## WHAT TO DO
Using the material that follows, say how many lines contain the string "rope". Answer with a number only.
■ ■ ■ ■
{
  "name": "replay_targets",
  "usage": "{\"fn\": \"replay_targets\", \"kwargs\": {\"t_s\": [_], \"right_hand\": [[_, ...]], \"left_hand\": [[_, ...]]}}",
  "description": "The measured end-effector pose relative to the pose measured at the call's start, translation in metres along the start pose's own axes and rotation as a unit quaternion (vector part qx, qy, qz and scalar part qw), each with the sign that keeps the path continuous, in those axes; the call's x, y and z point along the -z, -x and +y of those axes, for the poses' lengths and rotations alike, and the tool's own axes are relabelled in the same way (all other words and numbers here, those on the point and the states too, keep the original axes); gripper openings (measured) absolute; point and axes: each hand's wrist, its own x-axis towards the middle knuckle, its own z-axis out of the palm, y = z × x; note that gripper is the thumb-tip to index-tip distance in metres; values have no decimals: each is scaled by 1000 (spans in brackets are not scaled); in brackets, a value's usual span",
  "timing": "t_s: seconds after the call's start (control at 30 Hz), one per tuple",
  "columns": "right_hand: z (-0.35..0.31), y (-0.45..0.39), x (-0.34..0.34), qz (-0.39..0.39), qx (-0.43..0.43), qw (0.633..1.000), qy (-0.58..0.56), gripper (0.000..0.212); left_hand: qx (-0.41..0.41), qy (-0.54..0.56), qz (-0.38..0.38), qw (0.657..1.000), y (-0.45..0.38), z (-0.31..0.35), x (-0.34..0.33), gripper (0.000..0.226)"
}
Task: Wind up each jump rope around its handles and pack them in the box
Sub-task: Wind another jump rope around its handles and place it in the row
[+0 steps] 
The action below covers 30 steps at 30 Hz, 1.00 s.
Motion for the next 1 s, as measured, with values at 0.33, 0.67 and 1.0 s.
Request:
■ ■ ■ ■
## YOUR RESPONSE
2